"Buffalo is the second largest city in New York State but it's dying slowly, it's a cold gray place: rusting where the Niagara River meets Lake Erie. I've seen a lot of people watch their dreams get crushed by this city. It seems like Buffalo just gets into your blood and poisons it with cynicism and bitterness. We have a subway that goes nowhere; we have a downtown area that has nothing of substance going on... Myself, I have a serious love/hate thing with this city."- Jeremy (Dead Hearts)
As a first-year student attending the University at Buffalo, I can vouch for this quote's unfortunate veracity; this place is fucking dying. The crippling destitution of bleak, inner-city life is hardly more than a stone's throw from the privileged, beautiful campus areas of its expansive university. Abandoned factories decorate the skyline, serving as a permanent reminder of the flourishing, vivacious state that the city of Buffalo, now the fifth poorest city in America, had once enjoyed. It couldn't be any clearer that this city is on its deathbed. Dead Hearts, Buffalo's finest export in the hardcore scene (Every Time I Die is criminally overrated), have always incorporated an unflinching commentary on the state of their hometown into their lyrics, striving to find hope in the hopeless and that ever-elusive light at the end of the tunnel. Their sound, a straightforward albeit incredibly powerful and inspired blend of hardcore, punk, and raw rock and roll, is a teeth-clenching ode to broken bonds, embittered disillusionment, and the dichotomy of life in a dying city.
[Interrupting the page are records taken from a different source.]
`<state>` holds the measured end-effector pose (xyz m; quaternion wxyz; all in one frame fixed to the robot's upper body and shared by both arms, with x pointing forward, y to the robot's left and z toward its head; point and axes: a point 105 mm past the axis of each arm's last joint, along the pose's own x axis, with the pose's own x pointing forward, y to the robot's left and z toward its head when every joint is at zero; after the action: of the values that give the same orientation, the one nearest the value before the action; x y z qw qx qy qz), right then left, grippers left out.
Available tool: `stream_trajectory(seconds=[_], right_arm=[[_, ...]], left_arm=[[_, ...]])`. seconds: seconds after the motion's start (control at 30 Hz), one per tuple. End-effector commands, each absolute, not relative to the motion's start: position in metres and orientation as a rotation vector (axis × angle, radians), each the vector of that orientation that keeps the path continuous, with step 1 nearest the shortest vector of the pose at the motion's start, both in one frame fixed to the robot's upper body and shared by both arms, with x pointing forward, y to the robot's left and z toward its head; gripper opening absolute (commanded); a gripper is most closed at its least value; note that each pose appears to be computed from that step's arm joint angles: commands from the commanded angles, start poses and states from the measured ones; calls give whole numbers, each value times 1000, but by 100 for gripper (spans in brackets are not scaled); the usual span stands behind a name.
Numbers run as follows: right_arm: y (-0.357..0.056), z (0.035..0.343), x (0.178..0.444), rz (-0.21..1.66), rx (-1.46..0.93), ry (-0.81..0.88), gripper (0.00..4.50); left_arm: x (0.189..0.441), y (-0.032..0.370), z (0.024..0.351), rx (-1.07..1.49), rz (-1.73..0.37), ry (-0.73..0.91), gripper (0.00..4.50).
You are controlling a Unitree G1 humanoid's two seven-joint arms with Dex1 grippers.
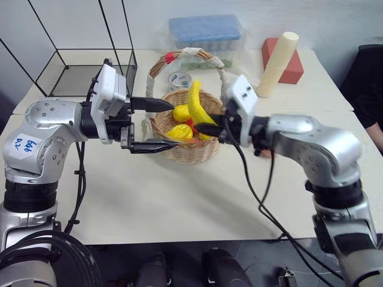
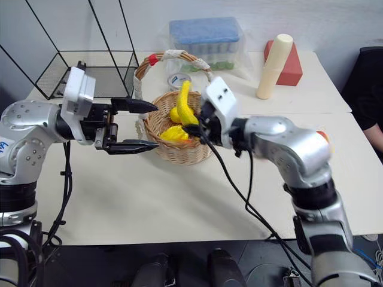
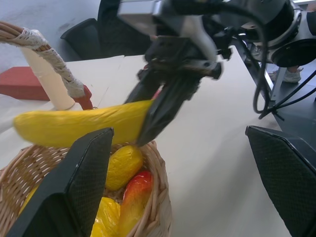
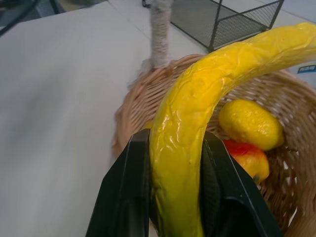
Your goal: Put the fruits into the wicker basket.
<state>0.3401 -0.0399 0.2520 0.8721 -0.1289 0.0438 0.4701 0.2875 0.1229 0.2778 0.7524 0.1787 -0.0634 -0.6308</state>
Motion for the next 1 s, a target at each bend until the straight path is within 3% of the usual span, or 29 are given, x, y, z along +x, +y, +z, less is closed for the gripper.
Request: stream_trajectory(seconds=[0.03, 0.17, 0.37, 0.67, 0.73, 0.8, 1.0], right_arm=[[-40, 261, 345, 973, -281, 56, 224], [-48, 266, 329, 1000, -210, 34, 357], [-90, 268, 283, 1000, -80, 23, 357], [-200, 207, 259, 509, -74, 221, 357], [-222, 189, 256, 415, -62, 278, 416], [-239, 182, 264, 320, -75, 274, 445], [-252, 181, 304, 225, -15, 153, 445]], left_arm=[[282, 129, 289, 417, -1354, -184, 450], [279, 129, 288, 416, -1356, -180, 450], [276, 124, 287, 407, -1386, -184, 450], [279, 113, 284, 399, -1453, -185, 450], [280, 109, 284, 398, -1473, -190, 450], [280, 107, 284, 398, -1483, -192, 450], [278, 103, 286, 386, -1502, -202, 450]])
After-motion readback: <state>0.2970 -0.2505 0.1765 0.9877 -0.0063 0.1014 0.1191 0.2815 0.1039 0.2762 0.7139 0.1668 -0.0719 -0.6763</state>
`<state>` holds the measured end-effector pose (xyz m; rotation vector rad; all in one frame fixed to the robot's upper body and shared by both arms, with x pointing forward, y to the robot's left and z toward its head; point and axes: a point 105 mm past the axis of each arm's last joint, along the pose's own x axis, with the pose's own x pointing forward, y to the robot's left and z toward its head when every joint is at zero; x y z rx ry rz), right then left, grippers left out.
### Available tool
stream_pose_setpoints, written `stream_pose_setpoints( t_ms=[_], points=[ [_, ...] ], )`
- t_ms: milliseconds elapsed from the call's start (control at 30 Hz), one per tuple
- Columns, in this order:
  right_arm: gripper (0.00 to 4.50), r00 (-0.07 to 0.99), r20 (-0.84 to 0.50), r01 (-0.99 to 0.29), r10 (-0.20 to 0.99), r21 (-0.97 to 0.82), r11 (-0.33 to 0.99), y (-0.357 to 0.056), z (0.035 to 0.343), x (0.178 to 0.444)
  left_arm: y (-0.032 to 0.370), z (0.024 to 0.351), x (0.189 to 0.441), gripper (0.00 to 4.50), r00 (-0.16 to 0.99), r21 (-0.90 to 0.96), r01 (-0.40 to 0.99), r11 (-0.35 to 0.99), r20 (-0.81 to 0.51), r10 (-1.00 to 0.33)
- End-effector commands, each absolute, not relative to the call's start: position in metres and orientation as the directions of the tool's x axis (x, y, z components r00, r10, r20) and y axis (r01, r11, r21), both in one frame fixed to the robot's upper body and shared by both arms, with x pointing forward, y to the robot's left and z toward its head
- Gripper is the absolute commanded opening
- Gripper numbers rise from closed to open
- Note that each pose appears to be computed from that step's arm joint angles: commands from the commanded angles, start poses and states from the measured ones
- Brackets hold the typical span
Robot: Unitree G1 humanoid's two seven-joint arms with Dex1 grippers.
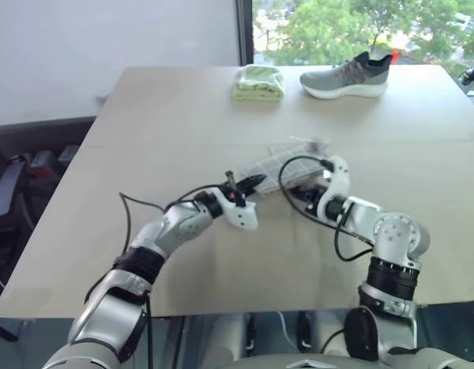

The slow-moving "Burning" serves as a perfect intro to the record and segue into the volatile "Bright Lights, Burnt City," one of the band's quintessential anthems: "I see this city for what it is / Nothing more than a burial ground for our caskets / Look at the skyline, look at the streets / There's nothing left but shattered dreams / Are we gonna sit around/ Or are we gonna burn it down?" The one-two punch formula also works for "Adult Crash," one of the slower, more obviously anthemic sing-alongs on No Love, No Hope, and "Goodbye," the finest track on the record. The songwriting approach (charge out of the gates as speedily as possible, get a couple choruses in, cut out everything except the muted guitar and vocals, enter the breakdown) may be formulaic, but it's also supremely effective and a surefire recipe for fantastic, fanbase-building live shows.
As the record's title and lines such as "No matter what we're taught or what we're told / In the end, we die alone" indicate, this material is a pretty far cry from posi. Dead Hearts may not give one that warm, cozy, With Honor feeling inside, but they're most definitely a welcome addition to any worthwhile hardcore collection.